Genotypic characterization of katg, inha, and ahpc in isoniazid-resistant mycobacterium tuberculosis clinical isolates in Shanghai, China

Abstract

Background: Mycobacterium tuberculosis is a pathogen that causes Tuberculosis and can invade various organs in infected patients. Its high morbidity and high mortality seriously threaten human health. In recent years, the continuous emergence of drug-resistant Tuberculosis bacteria has brought severe challenges to the prevention and control of Tuberculosis.
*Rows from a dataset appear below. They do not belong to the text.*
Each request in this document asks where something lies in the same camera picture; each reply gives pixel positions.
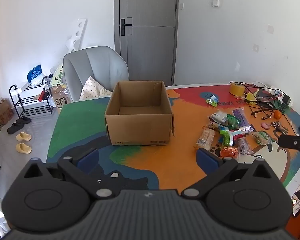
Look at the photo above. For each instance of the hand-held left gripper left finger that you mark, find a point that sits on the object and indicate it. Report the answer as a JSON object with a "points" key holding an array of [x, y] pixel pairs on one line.
{"points": [[88, 158]]}

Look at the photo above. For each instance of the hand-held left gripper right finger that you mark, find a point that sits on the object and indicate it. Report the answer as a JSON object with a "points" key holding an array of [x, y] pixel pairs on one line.
{"points": [[207, 160]]}

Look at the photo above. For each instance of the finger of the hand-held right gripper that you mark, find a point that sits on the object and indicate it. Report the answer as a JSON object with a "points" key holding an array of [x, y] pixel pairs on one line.
{"points": [[293, 143]]}

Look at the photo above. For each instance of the orange snack packet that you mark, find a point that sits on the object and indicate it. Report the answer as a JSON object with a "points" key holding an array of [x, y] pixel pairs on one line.
{"points": [[228, 152]]}

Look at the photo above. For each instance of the bright green snack packet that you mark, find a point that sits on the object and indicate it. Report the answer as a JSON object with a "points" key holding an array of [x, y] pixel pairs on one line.
{"points": [[226, 138]]}

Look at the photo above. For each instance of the brown cardboard box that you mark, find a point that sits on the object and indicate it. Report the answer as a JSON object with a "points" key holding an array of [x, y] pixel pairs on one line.
{"points": [[137, 130]]}

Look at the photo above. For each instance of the long clear biscuit pack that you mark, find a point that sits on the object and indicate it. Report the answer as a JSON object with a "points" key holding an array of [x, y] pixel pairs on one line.
{"points": [[205, 138]]}

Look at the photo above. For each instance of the bunch of keys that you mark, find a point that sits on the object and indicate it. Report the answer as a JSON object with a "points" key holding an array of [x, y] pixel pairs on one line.
{"points": [[277, 125]]}

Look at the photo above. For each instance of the round biscuit green packet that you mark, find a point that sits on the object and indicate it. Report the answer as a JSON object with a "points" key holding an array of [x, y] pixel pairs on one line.
{"points": [[262, 137]]}

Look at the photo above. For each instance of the orange fruit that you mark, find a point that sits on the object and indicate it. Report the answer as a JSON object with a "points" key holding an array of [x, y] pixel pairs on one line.
{"points": [[277, 114]]}

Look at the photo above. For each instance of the pink small toy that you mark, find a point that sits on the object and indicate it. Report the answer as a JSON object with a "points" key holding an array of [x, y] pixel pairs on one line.
{"points": [[265, 125]]}

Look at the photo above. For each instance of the grey purple candy pack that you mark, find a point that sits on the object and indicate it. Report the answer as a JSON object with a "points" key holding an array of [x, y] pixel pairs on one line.
{"points": [[243, 146]]}

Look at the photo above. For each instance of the black charger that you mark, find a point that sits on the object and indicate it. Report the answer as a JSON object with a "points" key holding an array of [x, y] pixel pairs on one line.
{"points": [[286, 100]]}

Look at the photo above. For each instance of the dark green snack packet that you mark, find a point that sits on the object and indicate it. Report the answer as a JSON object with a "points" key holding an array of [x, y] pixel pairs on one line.
{"points": [[233, 121]]}

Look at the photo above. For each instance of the purple strip pack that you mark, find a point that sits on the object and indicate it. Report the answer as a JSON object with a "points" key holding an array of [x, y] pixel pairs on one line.
{"points": [[240, 117]]}

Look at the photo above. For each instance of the small green silver snack packet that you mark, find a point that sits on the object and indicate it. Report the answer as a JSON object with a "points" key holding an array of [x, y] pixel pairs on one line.
{"points": [[212, 100]]}

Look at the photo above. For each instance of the black smartphone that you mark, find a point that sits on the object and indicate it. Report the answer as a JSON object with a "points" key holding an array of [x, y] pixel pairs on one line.
{"points": [[297, 203]]}

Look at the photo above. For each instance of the yellow banana-shaped item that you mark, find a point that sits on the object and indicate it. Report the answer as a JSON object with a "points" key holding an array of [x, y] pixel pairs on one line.
{"points": [[250, 97]]}

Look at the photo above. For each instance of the brown printed carton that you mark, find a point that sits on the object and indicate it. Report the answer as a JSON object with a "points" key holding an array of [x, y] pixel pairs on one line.
{"points": [[60, 100]]}

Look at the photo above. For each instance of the yellow slipper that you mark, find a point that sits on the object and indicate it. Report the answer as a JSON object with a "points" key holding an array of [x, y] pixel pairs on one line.
{"points": [[23, 148], [23, 136]]}

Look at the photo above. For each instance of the white dotted pillow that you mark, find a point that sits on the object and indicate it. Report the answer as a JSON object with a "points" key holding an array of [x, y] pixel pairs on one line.
{"points": [[92, 88]]}

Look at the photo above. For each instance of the black slipper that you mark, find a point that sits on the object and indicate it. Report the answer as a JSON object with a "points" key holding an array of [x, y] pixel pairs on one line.
{"points": [[13, 128], [23, 120]]}

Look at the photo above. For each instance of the yellow tape roll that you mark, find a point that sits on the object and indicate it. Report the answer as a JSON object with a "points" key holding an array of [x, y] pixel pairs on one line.
{"points": [[237, 89]]}

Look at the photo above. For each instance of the black metal shoe rack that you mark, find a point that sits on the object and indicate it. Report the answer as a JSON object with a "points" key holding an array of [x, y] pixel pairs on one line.
{"points": [[30, 102]]}

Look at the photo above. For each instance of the green printed bag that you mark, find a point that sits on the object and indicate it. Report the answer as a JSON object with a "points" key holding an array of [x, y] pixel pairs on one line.
{"points": [[57, 76]]}

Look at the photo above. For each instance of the grey upholstered chair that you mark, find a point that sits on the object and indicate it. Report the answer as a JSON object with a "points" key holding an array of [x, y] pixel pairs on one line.
{"points": [[102, 65]]}

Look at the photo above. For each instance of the small patterned cardboard box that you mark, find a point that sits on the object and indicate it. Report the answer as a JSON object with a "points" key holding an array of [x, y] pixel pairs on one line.
{"points": [[2, 111]]}

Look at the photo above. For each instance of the blue plastic bag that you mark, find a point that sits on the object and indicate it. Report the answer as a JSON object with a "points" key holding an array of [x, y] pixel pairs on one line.
{"points": [[35, 73]]}

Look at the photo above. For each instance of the grey door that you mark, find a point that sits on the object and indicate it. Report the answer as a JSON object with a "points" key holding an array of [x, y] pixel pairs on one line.
{"points": [[150, 50]]}

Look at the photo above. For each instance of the white foam board with holes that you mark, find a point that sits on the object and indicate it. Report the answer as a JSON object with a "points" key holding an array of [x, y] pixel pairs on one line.
{"points": [[77, 33]]}

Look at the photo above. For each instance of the white light switch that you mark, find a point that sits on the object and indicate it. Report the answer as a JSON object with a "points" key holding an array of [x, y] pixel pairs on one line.
{"points": [[215, 2]]}
Objectives: This study aimed to characterize the most frequent mutations of the katG, inhA, and ahpC genes in isoniazid (INH)-resistant M. tuberculosis clinical isolates in Shanghai Pulmonary Hospital, China, and investigate the relationship between gene mutations and the minimum inhibitory concentrations (MICs) of INH against M. tuberculosis. Methods: We collected 92 INH-resistant and 30 INH-susceptible clinical isolates of M. tuberculosis. The drug resistance profiles of M. tuberculosis clinical isolates against common anti-tuberculosis drugs were determined and sequencing analysis was performed. Results: Of 92 INH-resistant strains, mutations in the katG and inhA genes were observed in 64 (69.6%) isolates and five (5.4%) isolates, respectively, and only had one (1.1%) strain both katG and inhA mutations. Among them, 62 (67.4%) strains carried a single mutation at codon 315 of the katG gene and a new mutation site was found in the katG gene of two strains. We detected a single mutation site at codon 271 and three simultaneous mutation sites at codons 315, 431, and 439. Only one (3.3%) of the 30 isoniazid-sensitive strains had the katG mutation. The AhpC mutation was detected in no experimental strains. The KatG Ser 315 Thr (AGC315ACC) mutation occurred in 53 (68.8%) out of 77 strains with high MICs (≥ 1 g/mL) of isoniazid-resistant M. tuberculosis while five (33.3%) out of 15 strains with low MICs (less than 1 g/mL) had katG Ser 315 Thr (AGC315ACC) mutation. Conclusions: Isoniazid-resistant strains were dominated by Ser315 → Thr (AGC → ACC) substitution, which seems to be associated with multidrug resistance and high-level resistance to INH. Multisite mutations are related to multidrug-resistant M. tuberculosis and the discovery of new mutation sites provides a new basis for the detection of drug-resistant M. tuberculosis.